TASK TO CARRY OUT - Return the data that follows exactly, with each line intact.

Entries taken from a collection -
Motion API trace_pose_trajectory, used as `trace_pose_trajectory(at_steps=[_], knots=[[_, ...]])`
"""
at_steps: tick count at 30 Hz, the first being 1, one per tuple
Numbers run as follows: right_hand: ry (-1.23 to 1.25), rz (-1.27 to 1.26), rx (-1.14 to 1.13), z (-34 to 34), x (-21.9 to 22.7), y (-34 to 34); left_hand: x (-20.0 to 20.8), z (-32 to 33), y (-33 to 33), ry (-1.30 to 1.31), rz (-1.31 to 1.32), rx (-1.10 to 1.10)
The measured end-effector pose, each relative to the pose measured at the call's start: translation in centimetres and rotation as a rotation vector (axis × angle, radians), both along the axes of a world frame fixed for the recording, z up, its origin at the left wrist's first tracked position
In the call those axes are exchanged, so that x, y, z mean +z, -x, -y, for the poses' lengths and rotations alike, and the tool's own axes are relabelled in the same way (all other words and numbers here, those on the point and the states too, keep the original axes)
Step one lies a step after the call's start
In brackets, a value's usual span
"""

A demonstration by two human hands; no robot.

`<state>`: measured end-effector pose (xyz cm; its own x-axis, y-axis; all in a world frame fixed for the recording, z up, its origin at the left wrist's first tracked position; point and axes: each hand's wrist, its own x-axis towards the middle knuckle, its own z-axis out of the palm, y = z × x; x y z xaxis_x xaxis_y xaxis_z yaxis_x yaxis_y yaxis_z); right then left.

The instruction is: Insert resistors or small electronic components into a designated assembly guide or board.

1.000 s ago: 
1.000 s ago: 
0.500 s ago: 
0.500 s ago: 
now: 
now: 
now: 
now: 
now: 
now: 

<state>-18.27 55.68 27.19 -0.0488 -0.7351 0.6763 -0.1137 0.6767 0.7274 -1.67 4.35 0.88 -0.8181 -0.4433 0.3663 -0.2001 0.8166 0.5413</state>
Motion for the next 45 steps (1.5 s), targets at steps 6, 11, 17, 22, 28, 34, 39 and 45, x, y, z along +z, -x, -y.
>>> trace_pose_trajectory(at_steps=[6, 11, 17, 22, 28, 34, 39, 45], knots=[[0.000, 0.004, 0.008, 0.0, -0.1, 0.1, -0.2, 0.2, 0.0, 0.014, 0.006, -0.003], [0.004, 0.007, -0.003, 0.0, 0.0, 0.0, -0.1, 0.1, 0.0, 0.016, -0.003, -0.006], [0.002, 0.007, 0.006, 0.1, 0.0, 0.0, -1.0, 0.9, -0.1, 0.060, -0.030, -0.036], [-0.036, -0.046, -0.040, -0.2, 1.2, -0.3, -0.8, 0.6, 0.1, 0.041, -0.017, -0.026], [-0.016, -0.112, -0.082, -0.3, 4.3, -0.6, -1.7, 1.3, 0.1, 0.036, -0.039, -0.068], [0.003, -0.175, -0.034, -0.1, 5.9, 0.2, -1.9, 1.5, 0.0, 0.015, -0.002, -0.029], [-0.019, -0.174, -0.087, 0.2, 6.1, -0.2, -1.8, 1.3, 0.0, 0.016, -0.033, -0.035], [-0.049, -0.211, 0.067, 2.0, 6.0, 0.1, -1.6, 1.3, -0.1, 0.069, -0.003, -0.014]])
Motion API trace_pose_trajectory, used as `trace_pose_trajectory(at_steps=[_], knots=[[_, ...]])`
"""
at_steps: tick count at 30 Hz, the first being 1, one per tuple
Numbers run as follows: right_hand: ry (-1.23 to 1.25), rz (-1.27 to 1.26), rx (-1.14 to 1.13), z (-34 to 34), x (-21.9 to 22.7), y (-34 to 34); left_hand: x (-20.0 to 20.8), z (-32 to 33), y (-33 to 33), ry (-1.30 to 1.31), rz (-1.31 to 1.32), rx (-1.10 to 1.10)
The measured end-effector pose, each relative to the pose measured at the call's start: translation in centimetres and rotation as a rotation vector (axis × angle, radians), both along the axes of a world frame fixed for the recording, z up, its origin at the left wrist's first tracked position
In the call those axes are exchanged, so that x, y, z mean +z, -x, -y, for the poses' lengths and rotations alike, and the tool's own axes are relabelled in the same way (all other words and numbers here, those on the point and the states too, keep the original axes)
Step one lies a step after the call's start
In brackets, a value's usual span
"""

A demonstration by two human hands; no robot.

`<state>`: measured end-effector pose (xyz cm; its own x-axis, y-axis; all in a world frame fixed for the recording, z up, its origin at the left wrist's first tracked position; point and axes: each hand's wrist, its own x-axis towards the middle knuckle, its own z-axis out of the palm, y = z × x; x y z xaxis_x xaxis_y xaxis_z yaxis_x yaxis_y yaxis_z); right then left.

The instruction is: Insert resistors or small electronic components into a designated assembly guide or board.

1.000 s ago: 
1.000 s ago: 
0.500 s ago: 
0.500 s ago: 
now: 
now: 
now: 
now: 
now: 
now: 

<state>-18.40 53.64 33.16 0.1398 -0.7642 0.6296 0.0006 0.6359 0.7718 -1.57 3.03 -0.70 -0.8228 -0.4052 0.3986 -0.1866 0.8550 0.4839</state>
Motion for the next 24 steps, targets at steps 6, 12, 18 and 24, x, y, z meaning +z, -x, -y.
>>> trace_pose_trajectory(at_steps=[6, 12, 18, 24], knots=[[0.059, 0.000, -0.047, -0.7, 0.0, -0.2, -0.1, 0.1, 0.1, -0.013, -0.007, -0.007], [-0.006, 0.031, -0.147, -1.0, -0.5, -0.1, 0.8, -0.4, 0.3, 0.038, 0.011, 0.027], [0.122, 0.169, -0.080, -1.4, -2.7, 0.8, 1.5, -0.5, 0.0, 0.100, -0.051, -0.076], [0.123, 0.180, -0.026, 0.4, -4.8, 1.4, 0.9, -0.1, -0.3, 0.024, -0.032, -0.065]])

ANSWER TO THE EXERCISE -
Motion API trace_pose_trajectory, used as `trace_pose_trajectory(at_steps=[_], knots=[[_, ...]])`
"""
at_steps: tick count at 30 Hz, the first being 1, one per tuple
Numbers run as follows: right_hand: ry (-1.23 to 1.25), rz (-1.27 to 1.26), rx (-1.14 to 1.13), z (-34 to 34), x (-21.9 to 22.7), y (-34 to 34); left_hand: x (-20.0 to 20.8), z (-32 to 33), y (-33 to 33), ry (-1.30 to 1.31), rz (-1.31 to 1.32), rx (-1.10 to 1.10)
The measured end-effector pose, each relative to the pose measured at the call's start: translation in centimetres and rotation as a rotation vector (axis × angle, radians), both along the axes of a world frame fixed for the recording, z up, its origin at the left wrist's first tracked position
In the call those axes are exchanged, so that x, y, z mean +z, -x, -y, for the poses' lengths and rotations alike, and the tool's own axes are relabelled in the same way (all other words and numbers here, those on the point and the states too, keep the original axes)
Step one lies a step after the call's start
In brackets, a value's usual span
"""

A demonstration by two human hands; no robot.

`<state>`: measured end-effector pose (xyz cm; its own x-axis, y-axis; all in a world frame fixed for the recording, z up, its origin at the left wrist's first tracked position; point and axes: each hand's wrist, its own x-axis towards the middle knuckle, its own z-axis out of the palm, y = z × x; x y z xaxis_x xaxis_y xaxis_z yaxis_x yaxis_y yaxis_z); right then left.

The instruction is: Insert resistors or small electronic components into a designated assembly guide or board.

1.000 s ago: 
1.000 s ago: 
0.500 s ago: 
0.500 s ago: 
now: 
now: 
now: 
now: 
now: 
now: 

<state>-18.27 55.68 27.19 -0.0488 -0.7351 0.6763 -0.1137 0.6767 0.7274 -1.67 4.35 0.88 -0.8181 -0.4433 0.3663 -0.2001 0.8166 0.5413</state>
Motion for the next 45 steps (1.5 s), targets at steps 6, 11, 17, 22, 28, 34, 39 and 45, x, y, z along +z, -x, -y.
>>> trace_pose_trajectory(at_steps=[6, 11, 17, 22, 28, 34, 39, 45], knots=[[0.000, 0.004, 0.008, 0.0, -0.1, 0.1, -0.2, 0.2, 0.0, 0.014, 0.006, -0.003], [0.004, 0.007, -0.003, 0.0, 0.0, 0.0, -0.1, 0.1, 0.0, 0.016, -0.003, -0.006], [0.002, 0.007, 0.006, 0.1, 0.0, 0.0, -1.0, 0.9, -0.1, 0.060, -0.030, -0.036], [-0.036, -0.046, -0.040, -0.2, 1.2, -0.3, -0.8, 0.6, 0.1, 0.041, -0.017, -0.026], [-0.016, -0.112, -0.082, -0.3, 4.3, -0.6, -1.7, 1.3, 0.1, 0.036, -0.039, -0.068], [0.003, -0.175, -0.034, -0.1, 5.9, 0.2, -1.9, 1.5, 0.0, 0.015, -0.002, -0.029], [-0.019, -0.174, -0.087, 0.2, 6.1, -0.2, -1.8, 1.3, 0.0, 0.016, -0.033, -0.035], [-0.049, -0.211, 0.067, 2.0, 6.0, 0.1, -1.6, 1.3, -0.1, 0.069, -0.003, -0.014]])
Motion API trace_pose_trajectory, used as `trace_pose_trajectory(at_steps=[_], knots=[[_, ...]])`
"""
at_steps: tick count at 30 Hz, the first being 1, one per tuple
Numbers run as follows: right_hand: ry (-1.23 to 1.25), rz (-1.27 to 1.26), rx (-1.14 to 1.13), z (-34 to 34), x (-21.9 to 22.7), y (-34 to 34); left_hand: x (-20.0 to 20.8), z (-32 to 33), y (-33 to 33), ry (-1.30 to 1.31), rz (-1.31 to 1.32), rx (-1.10 to 1.10)
The measured end-effector pose, each relative to the pose measured at the call's start: translation in centimetres and rotation as a rotation vector (axis × angle, radians), both along the axes of a world frame fixed for the recording, z up, its origin at the left wrist's first tracked position
In the call those axes are exchanged, so that x, y, z mean +z, -x, -y, for the poses' lengths and rotations alike, and the tool's own axes are relabelled in the same way (all other words and numbers here, those on the point and the states too, keep the original axes)
Step one lies a step after the call's start
In brackets, a value's usual span
"""

A demonstration by two human hands; no robot.

`<state>`: measured end-effector pose (xyz cm; its own x-axis, y-axis; all in a world frame fixed for the recording, z up, its origin at the left wrist's first tracked position; point and axes: each hand's wrist, its own x-axis towards the middle knuckle, its own z-axis out of the palm, y = z × x; x y z xaxis_x xaxis_y xaxis_z yaxis_x yaxis_y yaxis_z); right then left.

The instruction is: Insert resistors or small electronic components into a designated assembly guide or board.

1.000 s ago: 
1.000 s ago: 
0.500 s ago: 
0.500 s ago: 
now: 
now: 
now: 
now: 
now: 
now: 

<state>-18.40 53.64 33.16 0.1398 -0.7642 0.6296 0.0006 0.6359 0.7718 -1.57 3.03 -0.70 -0.8228 -0.4052 0.3986 -0.1866 0.8550 0.4839</state>
Motion for the next 24 steps, targets at steps 6, 12, 18 and 24, x, y, z meaning +z, -x, -y.
>>> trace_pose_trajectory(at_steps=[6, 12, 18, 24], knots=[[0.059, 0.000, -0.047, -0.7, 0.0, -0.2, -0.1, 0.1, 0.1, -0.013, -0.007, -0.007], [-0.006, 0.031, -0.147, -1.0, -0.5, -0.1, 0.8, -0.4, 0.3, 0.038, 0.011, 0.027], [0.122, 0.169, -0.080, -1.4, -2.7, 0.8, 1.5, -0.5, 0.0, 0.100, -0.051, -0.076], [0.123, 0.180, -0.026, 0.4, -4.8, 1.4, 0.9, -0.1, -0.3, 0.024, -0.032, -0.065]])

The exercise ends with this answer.